GAUDRON J:   Yes, Mr Walker.

MR WALKER:   Your Honours, this Court should grant special leave to appeal in this case because it provides an ideal opportunity to investigate the consequences of two decisions of this Court separated in time, but significantly separated in time.  The first is Voth v Manildra and the second is Pfeiffer v RogersonPfeiffer, as your Honours know, left open and very explicitly the question which arose in this case as what we will call a threshold point.  To make that good, can I take your Honours, please, to page 40 ‑ ‑ ‑

GAUDRON J:   What do you say would be the governing law, anyway?  What do you say is the effect of the rule in Phillips v Eyre, anyway?

MR WALKER:   The effect of the rule in Phillips v Eyre, in our submission, in the manner advanced in Voth v Manildra, with one major qualification, is that the liability, both its existence and extent, that is, the extent of the acts or omissions which are actionable, will be determined by the French law.  That follows from the approach taken to the law of Missouri in Voth v Manildra and is, in our respectful submission, the way in which Phillips v Eyre, if it ought to be understood currently at all, should be understood at the moment.
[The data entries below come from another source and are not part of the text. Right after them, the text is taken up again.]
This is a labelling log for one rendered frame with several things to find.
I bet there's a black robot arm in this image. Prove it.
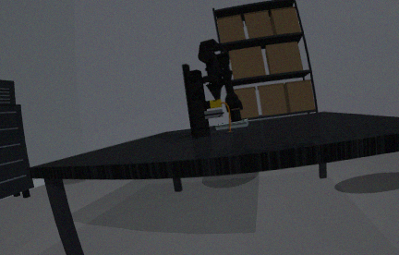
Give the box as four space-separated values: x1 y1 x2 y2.
198 39 243 122

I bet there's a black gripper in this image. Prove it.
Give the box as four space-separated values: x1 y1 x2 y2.
201 65 226 100

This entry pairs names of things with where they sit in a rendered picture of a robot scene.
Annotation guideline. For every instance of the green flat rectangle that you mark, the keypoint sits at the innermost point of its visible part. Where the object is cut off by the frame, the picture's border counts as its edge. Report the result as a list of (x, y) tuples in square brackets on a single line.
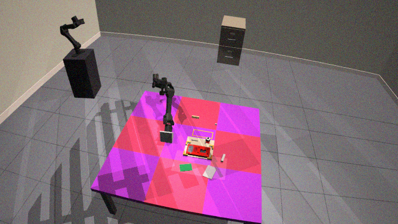
[(185, 167)]

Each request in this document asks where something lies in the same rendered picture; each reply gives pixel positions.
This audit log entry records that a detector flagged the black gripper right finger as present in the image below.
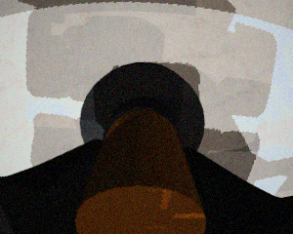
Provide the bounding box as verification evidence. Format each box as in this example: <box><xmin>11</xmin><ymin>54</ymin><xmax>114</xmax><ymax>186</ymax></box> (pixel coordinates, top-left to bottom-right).
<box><xmin>183</xmin><ymin>147</ymin><xmax>293</xmax><ymax>234</ymax></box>

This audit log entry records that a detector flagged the orange knob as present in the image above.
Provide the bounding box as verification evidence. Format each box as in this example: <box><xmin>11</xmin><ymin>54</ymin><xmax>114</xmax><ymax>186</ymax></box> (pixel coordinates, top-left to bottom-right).
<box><xmin>75</xmin><ymin>110</ymin><xmax>206</xmax><ymax>234</ymax></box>

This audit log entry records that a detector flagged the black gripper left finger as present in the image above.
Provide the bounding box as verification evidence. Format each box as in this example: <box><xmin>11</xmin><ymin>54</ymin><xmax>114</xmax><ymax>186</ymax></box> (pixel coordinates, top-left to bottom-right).
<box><xmin>0</xmin><ymin>139</ymin><xmax>104</xmax><ymax>234</ymax></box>

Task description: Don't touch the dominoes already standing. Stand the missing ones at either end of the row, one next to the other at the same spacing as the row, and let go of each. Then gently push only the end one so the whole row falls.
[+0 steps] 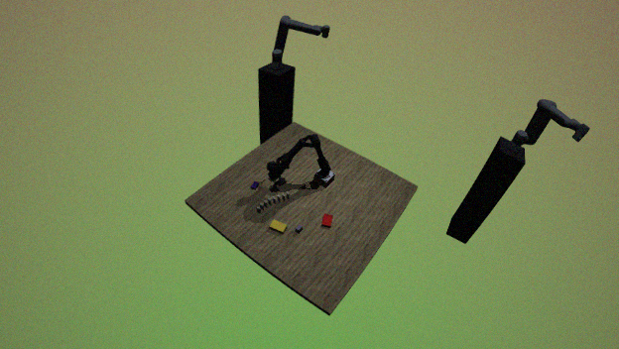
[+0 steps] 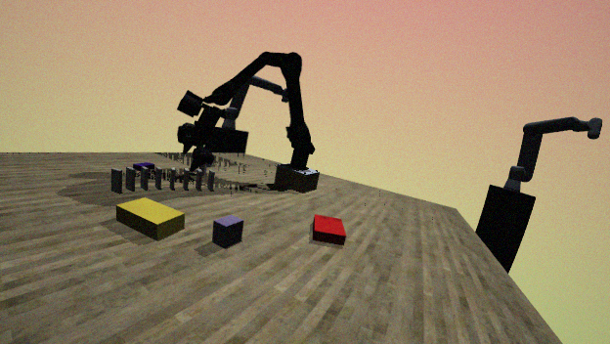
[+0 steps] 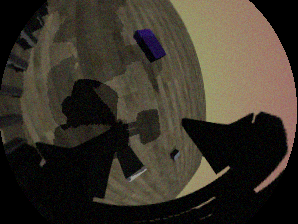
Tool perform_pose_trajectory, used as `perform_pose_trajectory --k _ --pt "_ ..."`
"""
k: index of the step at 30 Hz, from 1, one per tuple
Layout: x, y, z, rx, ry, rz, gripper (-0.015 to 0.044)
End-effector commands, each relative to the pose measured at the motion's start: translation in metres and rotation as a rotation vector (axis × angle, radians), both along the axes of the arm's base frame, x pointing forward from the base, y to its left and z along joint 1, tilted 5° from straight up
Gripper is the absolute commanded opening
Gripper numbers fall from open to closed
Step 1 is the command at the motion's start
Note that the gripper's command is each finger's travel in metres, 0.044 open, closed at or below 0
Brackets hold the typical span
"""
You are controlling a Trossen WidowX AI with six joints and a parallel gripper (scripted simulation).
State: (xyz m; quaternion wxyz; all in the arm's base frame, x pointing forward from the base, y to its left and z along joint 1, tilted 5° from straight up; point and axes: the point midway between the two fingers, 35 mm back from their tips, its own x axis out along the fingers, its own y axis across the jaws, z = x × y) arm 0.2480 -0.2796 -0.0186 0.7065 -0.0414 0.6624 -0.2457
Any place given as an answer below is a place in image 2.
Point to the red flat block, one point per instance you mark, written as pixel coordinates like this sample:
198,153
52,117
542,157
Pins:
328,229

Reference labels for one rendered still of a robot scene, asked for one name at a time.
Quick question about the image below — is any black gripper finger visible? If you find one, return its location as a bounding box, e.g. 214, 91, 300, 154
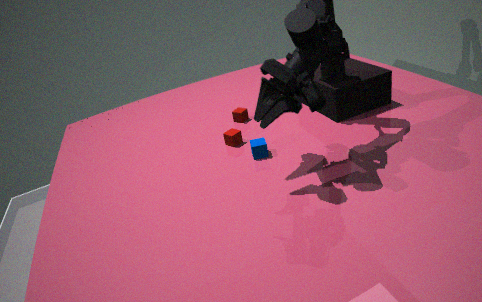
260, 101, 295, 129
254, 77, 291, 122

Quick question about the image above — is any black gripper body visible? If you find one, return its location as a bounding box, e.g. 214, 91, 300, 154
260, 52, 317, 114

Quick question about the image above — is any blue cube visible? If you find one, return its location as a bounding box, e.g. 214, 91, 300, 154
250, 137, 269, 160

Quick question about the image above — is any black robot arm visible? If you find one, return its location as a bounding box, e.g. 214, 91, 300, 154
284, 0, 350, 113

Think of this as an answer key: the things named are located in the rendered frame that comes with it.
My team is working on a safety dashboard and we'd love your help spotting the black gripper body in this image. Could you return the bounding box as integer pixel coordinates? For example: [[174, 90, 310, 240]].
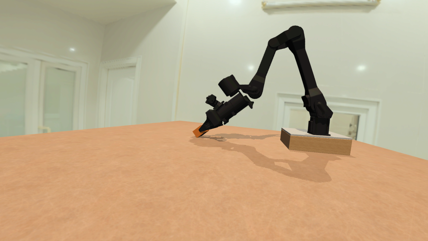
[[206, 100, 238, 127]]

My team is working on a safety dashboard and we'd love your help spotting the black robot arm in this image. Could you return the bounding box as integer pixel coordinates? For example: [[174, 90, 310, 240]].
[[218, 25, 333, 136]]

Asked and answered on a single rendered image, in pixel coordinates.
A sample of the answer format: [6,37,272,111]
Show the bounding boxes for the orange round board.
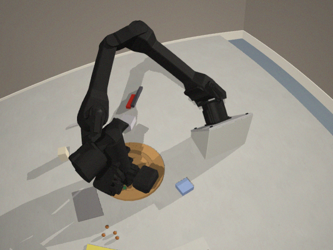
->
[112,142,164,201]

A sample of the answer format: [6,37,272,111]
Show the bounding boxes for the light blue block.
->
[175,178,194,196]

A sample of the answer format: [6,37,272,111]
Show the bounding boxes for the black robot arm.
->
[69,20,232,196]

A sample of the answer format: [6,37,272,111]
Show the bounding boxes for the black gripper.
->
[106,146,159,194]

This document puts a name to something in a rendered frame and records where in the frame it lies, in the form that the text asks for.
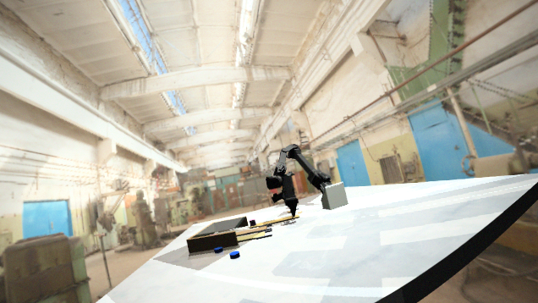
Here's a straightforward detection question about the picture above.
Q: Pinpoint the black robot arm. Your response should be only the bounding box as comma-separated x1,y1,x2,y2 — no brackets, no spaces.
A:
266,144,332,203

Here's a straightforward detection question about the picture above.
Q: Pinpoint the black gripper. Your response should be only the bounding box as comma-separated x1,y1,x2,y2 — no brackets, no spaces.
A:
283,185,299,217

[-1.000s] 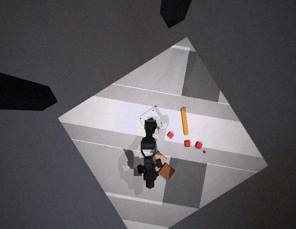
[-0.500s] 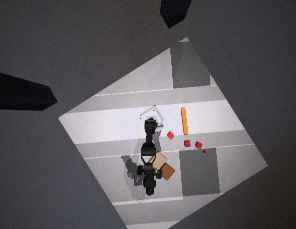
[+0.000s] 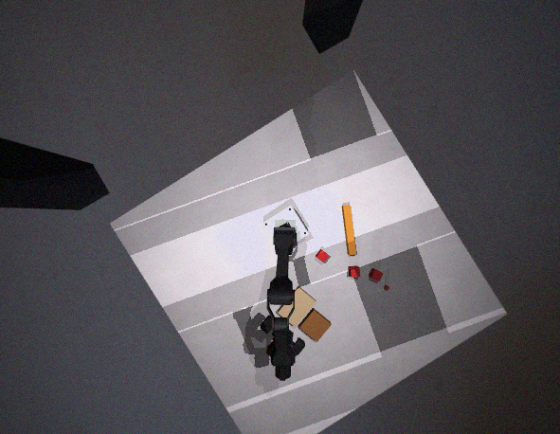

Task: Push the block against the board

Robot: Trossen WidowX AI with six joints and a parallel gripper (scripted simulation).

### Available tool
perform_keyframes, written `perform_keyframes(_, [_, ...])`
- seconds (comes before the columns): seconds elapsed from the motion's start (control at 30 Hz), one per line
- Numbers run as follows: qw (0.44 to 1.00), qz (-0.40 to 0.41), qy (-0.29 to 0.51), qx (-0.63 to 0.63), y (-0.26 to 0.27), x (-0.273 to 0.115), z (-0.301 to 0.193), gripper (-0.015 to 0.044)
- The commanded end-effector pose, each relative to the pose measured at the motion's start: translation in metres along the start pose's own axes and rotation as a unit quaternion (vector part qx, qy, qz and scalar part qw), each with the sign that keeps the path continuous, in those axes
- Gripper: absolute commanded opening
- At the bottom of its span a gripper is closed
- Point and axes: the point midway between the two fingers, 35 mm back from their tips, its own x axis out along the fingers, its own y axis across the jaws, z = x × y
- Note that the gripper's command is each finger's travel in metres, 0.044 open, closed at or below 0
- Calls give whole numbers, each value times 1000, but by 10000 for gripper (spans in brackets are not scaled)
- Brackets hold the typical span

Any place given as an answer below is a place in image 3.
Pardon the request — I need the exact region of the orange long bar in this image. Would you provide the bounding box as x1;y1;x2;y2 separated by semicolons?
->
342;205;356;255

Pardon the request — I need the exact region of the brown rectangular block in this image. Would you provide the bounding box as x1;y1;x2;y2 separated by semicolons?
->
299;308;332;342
Now, there are two qualifications that need to be uttered, each of them important.  The first one, of course, is that in Voth v Manildra your Honours said that the precise role of the local law, which in this case as in that case would be the law of New South Wales, need not be determined there and raises questions of difficulty.  That is certainly the summation of almost a century of learning, academic and judicial, about the double actionability rule.  One need only see the verbal slide from Koop v Bebb to McKain v Miller and Stevens v Head which described exactly the same body of doctrine as imposing lex fori in Koop v Bebb and lex loci delicti by the time one came through to McKain v Miller and Stevens v Head to see that both limbs of double actionability raise real difficulties.

KIRBY J:   You will have to start using English words.  I do not understand this foreign language any more. 

MR WALKER:   Your Honour, we have had this passage before.  I think, by majority, I am commanded to use Latin.  However, may I, and with some relief venture this English.

KIRBY J:   After the 70s, nobody learned Latin any more, so the law ultimately has to catch up.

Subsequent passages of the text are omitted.